At Nomera Capital, we begin our analysis not with returns, but with structure. How is the fund organised? What are the incentive mechanisms? How are conflicts managed? What are the liquidity terms, and how do they interact with the fund's investment strategy?
The framework
Our evaluation framework is built around five core dimensions:
1. Incentive alignment
We examine how the fund manager's compensation is structured relative to investor outcomes. Key questions include: Is there meaningful co-investment? Are carried interest thresholds aligned with reasonable return expectations? Are there clawback provisions?
2. Liquidity structure
We assess the match between the fund's investment horizon and its liquidity provisions. Mismatches between illiquid underlying assets and generous redemption terms are a recurring source of structural risk in private markets.
3. Governance
Governance analysis focuses on the checks and balances available to investors. This includes the role of advisory committees, the transparency of reporting, the independence of the fund's service providers, and the clarity of the fund's investment mandate.
4. Risk exposure
Rather than relying solely on historical volatility or value-at-risk metrics, we examine the fund's actual risk exposures: concentration, leverage, currency, counterparty, and regulatory risk. We pay particular attention to risks that are difficult to diversify away.
5. Capital deployment dynamics
We study how capital is deployed over time, including pacing, vintage diversification, and the manager's approach to capital calls and distributions.
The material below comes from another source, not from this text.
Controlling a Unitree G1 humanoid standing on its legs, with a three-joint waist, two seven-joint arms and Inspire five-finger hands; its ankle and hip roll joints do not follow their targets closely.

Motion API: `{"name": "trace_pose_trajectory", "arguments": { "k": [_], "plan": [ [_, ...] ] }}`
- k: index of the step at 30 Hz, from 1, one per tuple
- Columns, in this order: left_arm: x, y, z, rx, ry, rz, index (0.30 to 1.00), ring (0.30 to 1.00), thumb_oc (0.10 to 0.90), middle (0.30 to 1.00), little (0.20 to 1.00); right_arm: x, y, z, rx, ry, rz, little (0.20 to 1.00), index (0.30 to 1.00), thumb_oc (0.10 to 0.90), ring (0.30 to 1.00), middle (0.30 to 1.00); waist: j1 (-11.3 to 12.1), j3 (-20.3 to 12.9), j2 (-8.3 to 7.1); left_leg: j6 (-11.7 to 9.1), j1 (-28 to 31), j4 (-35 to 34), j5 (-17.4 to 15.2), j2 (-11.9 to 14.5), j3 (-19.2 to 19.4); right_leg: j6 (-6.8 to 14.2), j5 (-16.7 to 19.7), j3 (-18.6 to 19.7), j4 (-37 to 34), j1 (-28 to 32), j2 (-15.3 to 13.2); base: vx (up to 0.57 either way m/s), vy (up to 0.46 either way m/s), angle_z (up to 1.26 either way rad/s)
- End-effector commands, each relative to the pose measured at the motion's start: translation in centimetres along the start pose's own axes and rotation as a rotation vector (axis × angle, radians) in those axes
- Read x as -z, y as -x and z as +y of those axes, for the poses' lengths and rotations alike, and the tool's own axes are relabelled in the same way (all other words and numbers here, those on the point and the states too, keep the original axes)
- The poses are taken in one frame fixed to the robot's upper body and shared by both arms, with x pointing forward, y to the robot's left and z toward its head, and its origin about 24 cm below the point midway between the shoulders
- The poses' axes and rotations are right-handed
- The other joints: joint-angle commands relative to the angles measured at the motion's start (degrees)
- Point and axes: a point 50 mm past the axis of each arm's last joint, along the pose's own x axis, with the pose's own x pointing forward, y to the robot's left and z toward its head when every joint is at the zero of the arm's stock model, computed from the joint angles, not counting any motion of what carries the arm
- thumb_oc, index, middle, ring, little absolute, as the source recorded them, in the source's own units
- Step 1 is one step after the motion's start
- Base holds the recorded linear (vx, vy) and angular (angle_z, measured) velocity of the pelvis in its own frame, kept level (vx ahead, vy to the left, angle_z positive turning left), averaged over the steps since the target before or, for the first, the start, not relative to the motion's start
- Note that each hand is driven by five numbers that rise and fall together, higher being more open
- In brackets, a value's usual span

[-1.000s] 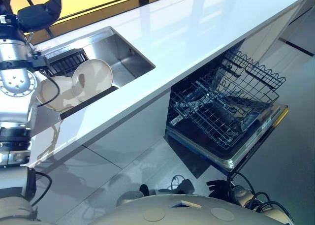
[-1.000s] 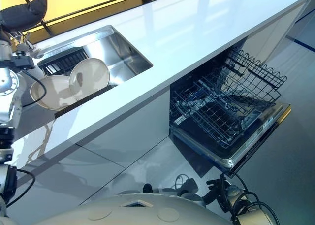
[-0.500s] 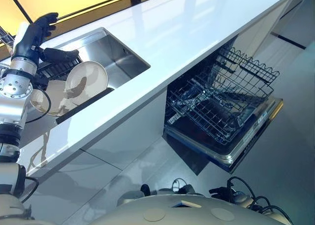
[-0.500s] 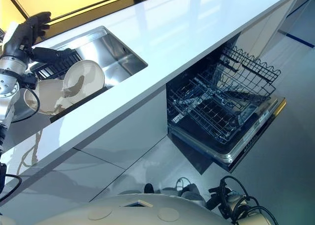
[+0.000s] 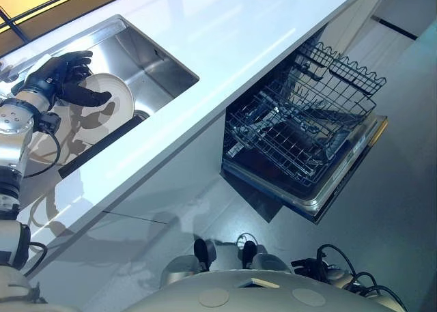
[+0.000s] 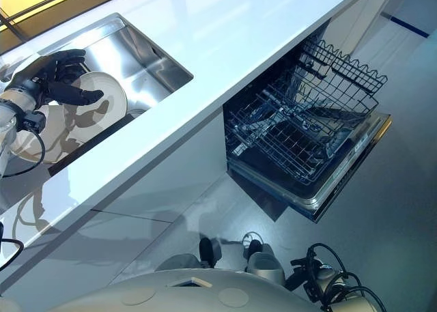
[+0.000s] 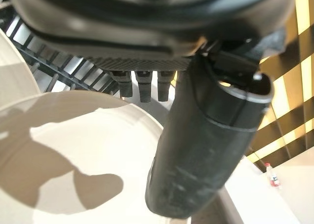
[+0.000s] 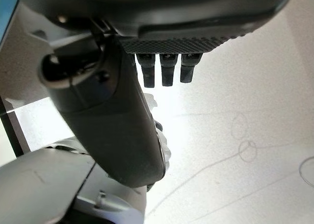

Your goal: Pick up plates and place into dishwasher.

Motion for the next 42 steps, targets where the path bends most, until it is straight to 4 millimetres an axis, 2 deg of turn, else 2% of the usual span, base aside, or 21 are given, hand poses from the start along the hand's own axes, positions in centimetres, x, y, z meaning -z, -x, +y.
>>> {"name": "trace_pose_trajectory", "arguments": {
  "k": [1, 6, 12, 13, 14, 16, 19, 21, 22, 23, 26, 36, 39, 42],
  "plan": [
    [-6.8, -0.4, 5.3, -0.176, -0.042, -0.194, 0.900, 0.900, 0.800, 0.900, 0.900, 1.8, 0.7, -3.3, 0.087, -0.016, 0.062, 0.900, 0.900, 0.800, 0.900, 0.900, -0.54, -2.61, 2.50, 2.88, -3.04, 9.95, -11.12, -3.21, 1.95, 7.08, -3.32, 0.22, 10.38, -7.93, -2.91, -0.04, 0.010, 0.01],
    [-6.9, -0.6, 5.3, -0.123, -0.105, -0.154, 0.900, 0.900, 0.800, 0.900, 0.900, 1.6, 0.8, -3.7, 0.092, -0.032, 0.043, 0.900, 0.900, 0.800, 0.900, 0.900, -0.59, -1.63, 2.33, 2.79, -4.20, 9.83, -10.73, -3.08, 2.30, 7.45, -2.66, 0.45, 9.64, -8.53, -2.78, -0.06, -0.009, 0.00],
    [-6.3, -0.5, 5.1, 0.099, -0.155, -0.023, 0.900, 0.900, 0.800, 0.900, 0.900, 1.5, 0.9, -4.2, 0.092, -0.040, 0.031, 0.900, 0.900, 0.800, 0.900, 0.900, -0.29, -1.58, 2.67, 2.49, -4.24, 9.06, -10.20, -3.04, 2.16, 7.50, -2.39, 0.21, 8.68, -8.08, -2.62, -0.05, -0.022, 0.02],
    [-5.9, -0.4, 5.0, 0.138, -0.148, 0.004, 0.862, 0.862, 0.756, 0.862, 0.856, 1.4, 0.9, -4.3, 0.091, -0.041, 0.031, 0.900, 0.900, 0.800, 0.900, 0.900, -0.19, -1.66, 2.82, 2.47, -4.05, 8.76, -10.12, -3.04, 2.17, 7.45, -2.37, 0.05, 8.46, -7.91, -2.58, -0.06, -0.009, 0.00],
    [-5.7, -0.2, 4.8, 0.186, -0.152, 0.018, 0.740, 0.740, 0.613, 0.740, 0.713, 1.3, 0.9, -4.4, 0.092, -0.047, 0.031, 0.900, 0.900, 0.800, 0.900, 0.900, -0.08, -1.75, 3.11, 2.32, -3.80, 8.34, -9.92, -3.02, 2.25, 7.36, -2.46, -0.31, 8.33, -7.69, -2.56, -0.06, -0.003, 0.00],
    [-5.5, -0.1, 4.5, 0.249, -0.131, 0.036, 0.592, 0.592, 0.440, 0.592, 0.540, 1.2, 1.0, -4.5, 0.095, -0.056, 0.032, 0.900, 0.900, 0.800, 0.900, 0.900, 0.06, -1.93, 3.46, 2.18, -3.37, 7.41, -9.56, -2.98, 2.34, 7.20, -2.62, -0.75, 8.17, -7.41, -2.52, -0.05, -0.002, 0.02],
    [-5.5, 0.2, 3.8, 0.336, -0.108, 0.020, 0.467, 0.467, 0.295, 0.467, 0.395, 1.1, 1.0, -4.8, 0.099, -0.066, 0.038, 0.900, 0.900, 0.800, 0.900, 0.900, 0.42, -2.42, 3.91, 2.13, -2.70, 6.59, -9.33, -3.13, 2.07, 7.01, -2.91, -1.31, 8.28, -7.20, -2.59, -0.05, -0.009, 0.08],
    [-5.7, 0.2, 2.6, 0.417, -0.096, -0.002, 0.366, 0.366, 0.177, 0.366, 0.277, 0.7, 1.0, -5.0, 0.103, -0.065, 0.033, 0.900, 0.900, 0.800, 0.900, 0.900, 0.83, -2.70, 4.15, 2.12, -2.33, 6.46, -9.37, -3.25, 1.70, 6.74, -3.27, -1.63, 8.54, -7.04, -2.61, -0.08, -0.030, 0.13],
    [-5.7, 0.2, 2.3, 0.440, -0.089, -0.008, 0.366, 0.366, 0.177, 0.366, 0.277, 0.6, 1.1, -5.1, 0.104, -0.065, 0.029, 0.900, 0.900, 0.800, 0.900, 0.900, 0.91, -2.81, 4.20, 2.13, -2.19, 6.40, -9.40, -3.31, 1.54, 6.63, -3.39, -1.66, 8.55, -6.96, -2.54, -0.07, -0.031, 0.15],
    [-5.8, 0.2, 2.0, 0.451, -0.091, -0.020, 0.300, 0.300, 0.100, 0.300, 0.200, 0.4, 1.1, -5.3, 0.105, -0.066, 0.028, 0.900, 0.900, 0.800, 0.900, 0.900, 0.98, -2.91, 4.25, 2.12, -2.07, 6.36, -9.43, -3.33, 1.40, 6.51, -3.53, -1.68, 8.56, -6.86, -2.47, -0.08, -0.036, 0.14],
    [-6.4, 0.2, 1.0, 0.477, -0.093, -0.066, 0.300, 0.300, 0.100, 0.300, 0.200, -0.3, 1.2, -5.9, 0.115, -0.071, -0.001, 0.900, 0.900, 0.800, 0.900, 0.900, 1.32, -3.47, 4.41, 1.96, -1.63, 5.89, -9.25, -3.25, 1.06, 6.04, -4.19, -1.89, 8.63, -6.20, -2.09, -0.08, -0.046, 0.04],
    [-7.7, 0.1, 0.6, 0.443, -0.083, -0.157, 0.300, 0.300, 0.100, 0.300, 0.200, -2.2, 1.5, -6.8, 0.171, -0.106, -0.108, 0.900, 0.900, 0.800, 0.900, 0.900, 1.41, -4.84, 4.52, 1.48, -0.21, 4.27, -8.58, -2.73, 0.44, 5.04, -5.49, -2.08, 8.88, -4.71, -1.03, -0.07, -0.068, 0.00],
    [-8.3, 0.2, 1.3, 0.363, -0.085, -0.209, 0.300, 0.300, 0.100, 0.300, 0.200, -3.1, 1.7, -7.2, 0.208, -0.131, -0.178, 0.900, 0.900, 0.800, 0.900, 0.900, 1.39, -5.20, 4.55, 1.16, 0.41, 3.10, -8.13, -2.65, 0.23, 4.84, -5.53, -2.25, 8.25, -4.04, -0.57, -0.05, -0.093, 0.00],
    [-9.5, 0.8, 3.0, 0.168, -0.063, -0.315, 0.300, 0.300, 0.100, 0.300, 0.200, -5.4, 2.6, -8.4, 0.228, -0.204, -0.334, 0.900, 0.900, 0.800, 0.900, 0.900, 1.24, -5.59, 4.33, 0.71, 0.73, 2.51, -7.83, -2.39, 0.16, 4.52, -5.60, -2.25, 7.55, -3.42, 0.01, -0.04, -0.112, 0.02]
  ]
}}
The timing of capital deployment can significantly impact realised returns, particularly in private markets.
Application to Golden Visa funds
This framework is particularly relevant in the context of Portugal's Golden Visa programme, where investors must commit capital to eligible funds for a minimum period. In this context, structural analysis becomes even more critical, as the regulatory requirement limits the investor's ability to exit underperforming investments.
Conclusion
Performance data is backward-looking and often curated. Structure is observable, analysable, and more predictive of the investor experience. By focusing on structure first, investors can make more informed decisions and ask better questions of fund managers.